That can be seen in a conversation I actually had with a Jehovah’s Witness woman about the Watchtower teaching that only 144,000 go to heaven, and that the “great crowd” (the remaining JWs) will live forever on earth.

The conversation went like this: I got her to open her own Bible to Revelation 19:1. In the King James Version it refers to “a great voice of much people in heaven.” And in her Jehovah’s Witness _New World Translation_ it said, “a loud voice of a great crowd in heaven.”

I had her read it out loud in her own Bible, and when she read out loud the words “great crowd in heaven” I asked her, 
“So, where is the great crowd?”

She answered, “On earth.”

So, I said, “Didn’t you just read ‘great crowd in heaven’ in your Bible?”

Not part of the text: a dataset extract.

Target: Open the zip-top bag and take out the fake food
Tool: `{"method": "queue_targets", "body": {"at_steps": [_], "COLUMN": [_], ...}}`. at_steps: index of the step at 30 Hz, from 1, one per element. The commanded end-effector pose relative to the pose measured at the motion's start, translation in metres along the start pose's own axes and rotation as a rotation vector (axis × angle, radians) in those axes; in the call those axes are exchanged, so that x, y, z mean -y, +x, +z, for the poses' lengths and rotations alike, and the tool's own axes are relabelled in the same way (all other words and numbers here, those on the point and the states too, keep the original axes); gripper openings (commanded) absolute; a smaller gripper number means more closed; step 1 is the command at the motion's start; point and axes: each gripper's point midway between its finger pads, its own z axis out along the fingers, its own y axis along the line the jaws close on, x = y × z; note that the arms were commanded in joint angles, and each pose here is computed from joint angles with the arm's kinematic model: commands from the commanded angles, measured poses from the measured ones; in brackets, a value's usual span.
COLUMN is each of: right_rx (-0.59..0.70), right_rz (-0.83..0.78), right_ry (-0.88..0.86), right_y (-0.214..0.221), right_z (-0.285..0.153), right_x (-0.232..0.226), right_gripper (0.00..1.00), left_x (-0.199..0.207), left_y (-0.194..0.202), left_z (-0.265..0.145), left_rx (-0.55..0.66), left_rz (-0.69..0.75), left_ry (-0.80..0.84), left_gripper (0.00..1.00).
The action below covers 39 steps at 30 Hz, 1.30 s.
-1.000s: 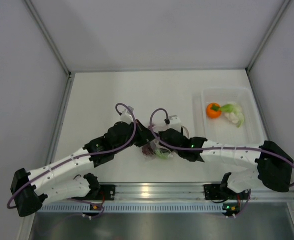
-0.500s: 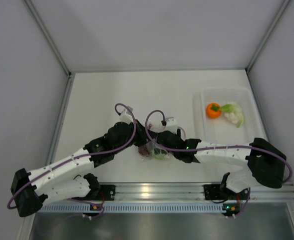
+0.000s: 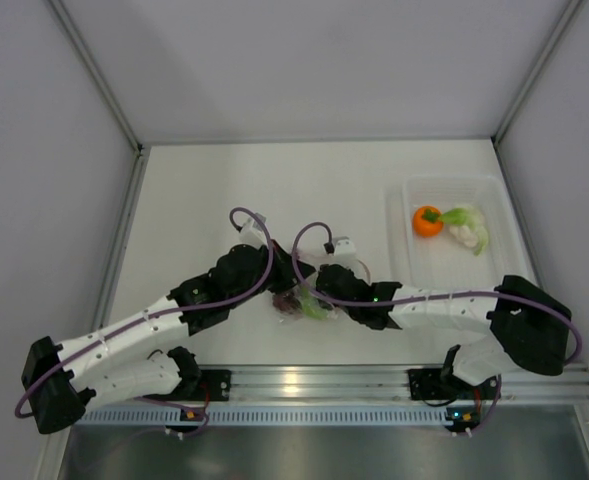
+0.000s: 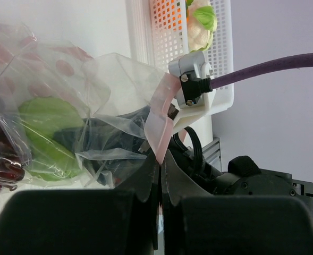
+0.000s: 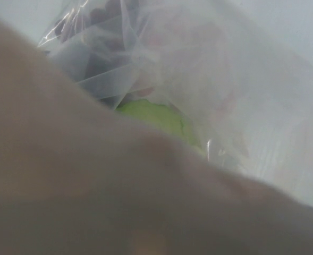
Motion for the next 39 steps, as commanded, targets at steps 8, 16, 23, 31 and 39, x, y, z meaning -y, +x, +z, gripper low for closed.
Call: {"method": "queue_targets", "body": {"at_steps": [8, 16, 23, 31, 39], "right_rx": [-0.119, 0.049, 0.163, 0.240, 0.376], "right_rz": [-0.148, -0.147, -0.177, -0.082, 0.073], "right_ry": [0.082, 0.076, 0.253, 0.386, 0.322], "right_y": [0.031, -0.028, -0.062, -0.080, -0.109], "right_z": [-0.026, -0.058, -0.070, -0.070, -0.089], "right_x": [0.034, 0.029, 0.060, 0.095, 0.091], "right_gripper": [0.06, 0.06, 0.03, 0.00, 0.00], "left_x": [0.005, 0.002, 0.001, -0.004, -0.014], "left_y": [-0.007, -0.004, -0.003, -0.006, -0.004], "left_z": [0.002, 0.007, 0.005, -0.002, -0.003], "left_rx": [0.038, 0.025, 0.024, 0.042, 0.043], "left_rz": [0.007, 0.019, 0.023, 0.033, 0.041], "left_ry": [0.023, 0.009, 0.013, 0.002, -0.020], "left_gripper": [0.00, 0.00, 0.00, 0.00, 0.00]}}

She replied, “Yes, I see that it says ‘great crowd in heaven’ but we have men in Brooklyn, New York, who can prove that the great crowd is on earth.”

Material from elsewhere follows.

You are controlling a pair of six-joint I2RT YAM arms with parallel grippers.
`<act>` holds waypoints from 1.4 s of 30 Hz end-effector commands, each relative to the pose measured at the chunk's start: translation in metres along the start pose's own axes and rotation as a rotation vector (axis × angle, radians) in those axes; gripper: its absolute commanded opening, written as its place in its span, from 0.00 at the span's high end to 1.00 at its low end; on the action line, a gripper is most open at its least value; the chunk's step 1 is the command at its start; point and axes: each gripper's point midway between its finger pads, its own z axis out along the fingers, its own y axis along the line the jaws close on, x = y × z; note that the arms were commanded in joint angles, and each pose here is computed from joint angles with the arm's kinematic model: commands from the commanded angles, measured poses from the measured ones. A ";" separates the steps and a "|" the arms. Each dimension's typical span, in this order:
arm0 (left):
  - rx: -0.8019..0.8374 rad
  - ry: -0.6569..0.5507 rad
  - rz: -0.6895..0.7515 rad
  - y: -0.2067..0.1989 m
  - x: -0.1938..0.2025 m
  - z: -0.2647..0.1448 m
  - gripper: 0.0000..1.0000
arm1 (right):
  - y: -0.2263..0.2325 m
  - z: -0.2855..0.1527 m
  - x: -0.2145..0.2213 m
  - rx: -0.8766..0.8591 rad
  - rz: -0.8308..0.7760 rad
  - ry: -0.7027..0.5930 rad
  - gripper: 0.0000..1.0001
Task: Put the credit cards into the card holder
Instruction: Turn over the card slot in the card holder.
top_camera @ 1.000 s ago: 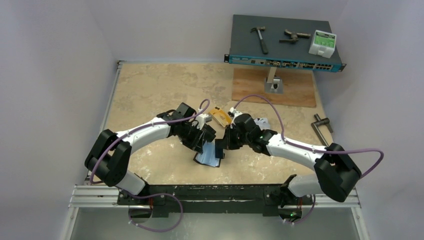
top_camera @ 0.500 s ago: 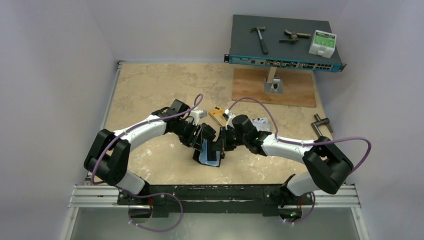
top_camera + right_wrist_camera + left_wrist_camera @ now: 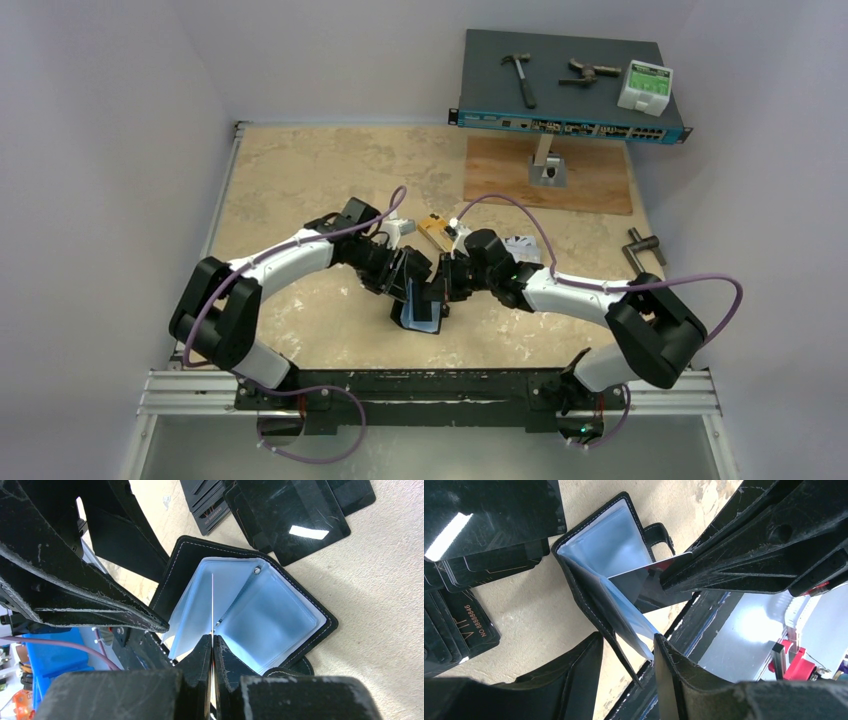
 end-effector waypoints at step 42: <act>-0.088 0.011 0.057 0.007 -0.008 0.006 0.82 | 0.002 -0.047 -0.055 0.183 -0.091 -0.170 1.00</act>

Now, most Jehovah’s Witnesses won’t admit to you – like she did – that they blindly follow their leaders, even when they interpret the Bible to mean the opposite of what it says. But that is the way they think.

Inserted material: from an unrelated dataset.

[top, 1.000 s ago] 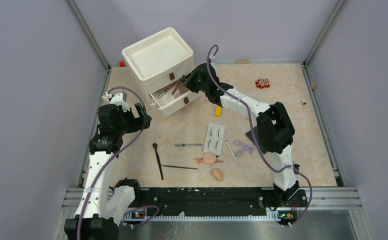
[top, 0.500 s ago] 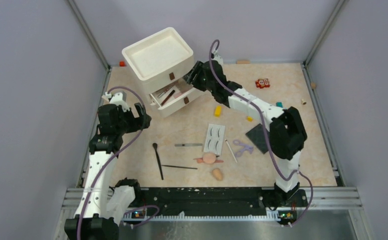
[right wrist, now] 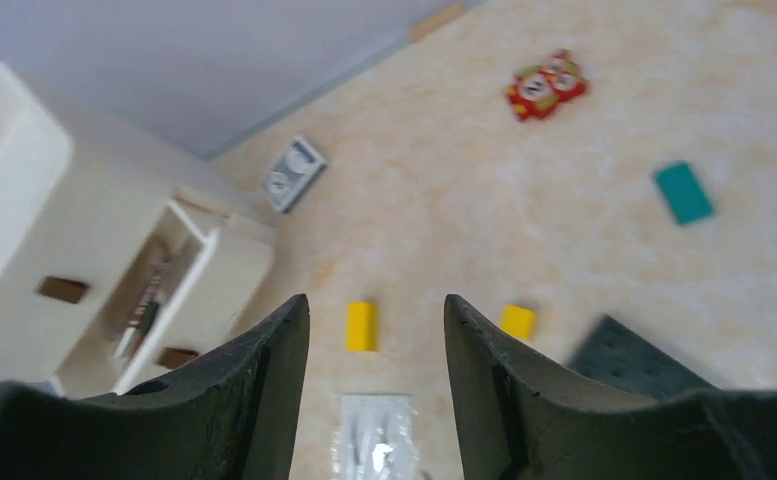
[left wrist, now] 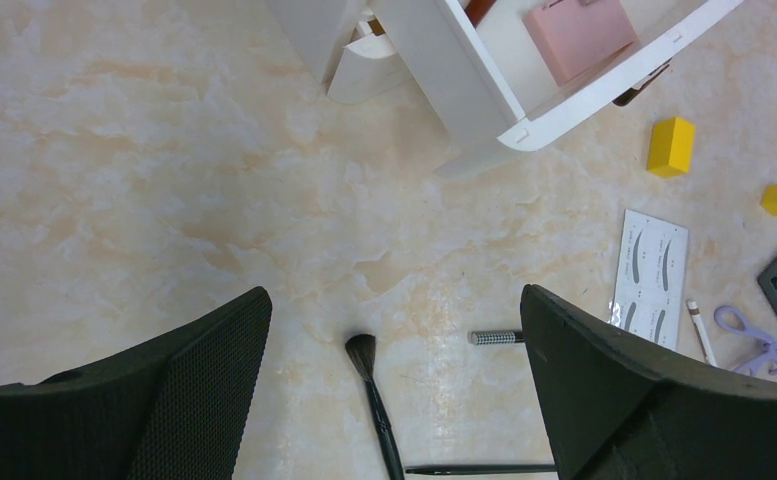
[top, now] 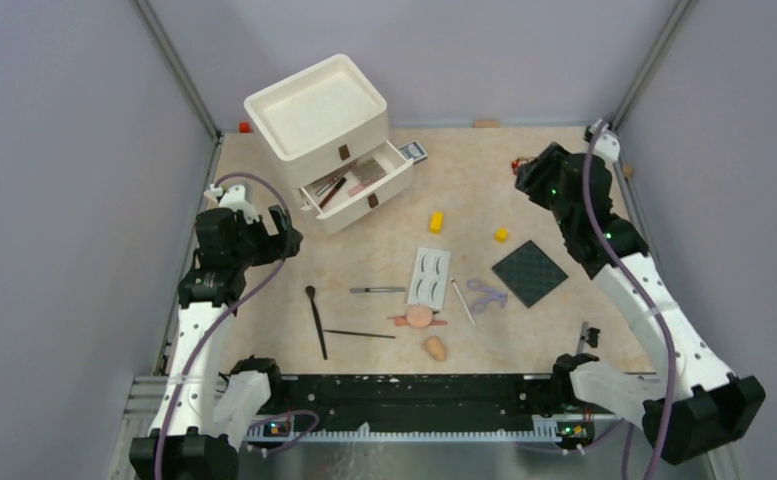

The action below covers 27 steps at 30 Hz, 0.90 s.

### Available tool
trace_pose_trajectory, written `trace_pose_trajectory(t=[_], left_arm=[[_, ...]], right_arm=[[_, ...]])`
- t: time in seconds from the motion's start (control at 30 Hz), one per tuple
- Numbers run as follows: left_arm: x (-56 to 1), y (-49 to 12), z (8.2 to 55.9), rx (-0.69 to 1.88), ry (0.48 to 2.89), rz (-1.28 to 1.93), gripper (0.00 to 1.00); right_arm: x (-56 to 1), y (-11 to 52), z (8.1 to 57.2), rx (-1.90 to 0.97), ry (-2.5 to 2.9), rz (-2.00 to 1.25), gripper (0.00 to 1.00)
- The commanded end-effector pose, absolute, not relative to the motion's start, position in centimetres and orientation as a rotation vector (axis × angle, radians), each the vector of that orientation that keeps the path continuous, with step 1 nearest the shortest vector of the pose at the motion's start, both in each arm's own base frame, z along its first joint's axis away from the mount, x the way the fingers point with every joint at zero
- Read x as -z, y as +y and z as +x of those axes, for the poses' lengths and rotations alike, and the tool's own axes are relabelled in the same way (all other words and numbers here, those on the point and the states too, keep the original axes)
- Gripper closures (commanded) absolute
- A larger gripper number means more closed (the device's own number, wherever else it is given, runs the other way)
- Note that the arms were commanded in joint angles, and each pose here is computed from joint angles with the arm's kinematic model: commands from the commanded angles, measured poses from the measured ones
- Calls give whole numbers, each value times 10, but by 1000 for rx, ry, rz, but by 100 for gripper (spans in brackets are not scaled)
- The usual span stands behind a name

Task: Organize the makeup
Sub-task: Close the drawer in the storage box.

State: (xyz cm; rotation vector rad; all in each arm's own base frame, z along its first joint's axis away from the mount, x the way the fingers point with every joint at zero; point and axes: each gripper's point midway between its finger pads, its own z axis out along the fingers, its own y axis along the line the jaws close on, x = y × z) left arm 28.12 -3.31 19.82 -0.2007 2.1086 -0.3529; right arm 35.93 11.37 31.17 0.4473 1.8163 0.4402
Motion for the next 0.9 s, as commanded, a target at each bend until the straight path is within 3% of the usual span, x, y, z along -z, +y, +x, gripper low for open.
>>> trace_pose_trajectory(t=[0.0,0.2,0.43,0.67,0.87], left_arm=[[-209,-29,287,336,2066,-200,1],[-207,-30,289,344,2075,-196,1],[-233,-28,291,337,2029,-204,1],[-278,-31,302,383,1934,-237,1],[-290,-25,322,359,1916,-272,1]], right_arm=[[-270,44,309,-180,1913,534,48],[-239,14,270,-27,1972,554,48],[-236,34,275,-134,1995,483,48],[-236,109,302,-498,2039,240,50],[-225,185,312,-503,2096,47,50]])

You can show them what the Bible says, but they see the verse through Watchtower colored glasses.

And that is why you must destroy their blind trust in those leaders FIRST, before you can get very far with them using the Bible.

And in order to do that, you need to know about the history of their organization -- so that you can expose their leadership as the frauds and impostors that they really are.

I don't mean to discount the importance of Scripture. (I myself was a JW for 13 years, and a JW elder for 8 years, when reading the Bible itself drew me to Jesus, and He led me out of the Watchtower.) But, keep the above in mind if back-and-forth discussions with JWs seem like Bible ping-pong, that leaves both sides exhausted but doesn't seem to get anywhere.

The JWs' chief doctrine is that the Watchtower Bible and Tract Society is God's representative on earth, and all their other doctrines hang on that one, because they accept the Society's interpretation as the highest authority.

Reactions: Like 1


----------



## David_A_Reed (May 25, 2016)

Toasty said:


> KeithW said:
> 
> 
> > JW's do not accept any publication as authoritative unless it comes from Watchtower. So I doubt they would accept your use of any lexicon. At one time Watchtower published an interlinear translation but I forget the name of it. On one page it had the Greek and English interlinear and on the facing page the NWT. It was easy to compare the two English translations and see the changes.
> ...


Jehovah's Witnesses admit that “Mighty God” at Isaiah 9:6 refers to Jesus (even though they consider Jesus to be the first angel God created). But they say that Jesus is not “Almighty God”—a term they reserve for the Father alone.

However, the Bible does not make this distinction. In fact, the Scriptures show that the Father is also called “mighty,” and that Jesus is also almighty.

Hebrews 1:3 says that Jesus is “upholding all things by the word of his power.” Some translations render this as “he upholds the universe by the word of his power.” (ESV) Wouldn’t he have to be almighty to do that?

Matthew 28:18 says Jesus has “all power . . . in heaven and earth.” (KJV) Having “all power” is what Almighty means.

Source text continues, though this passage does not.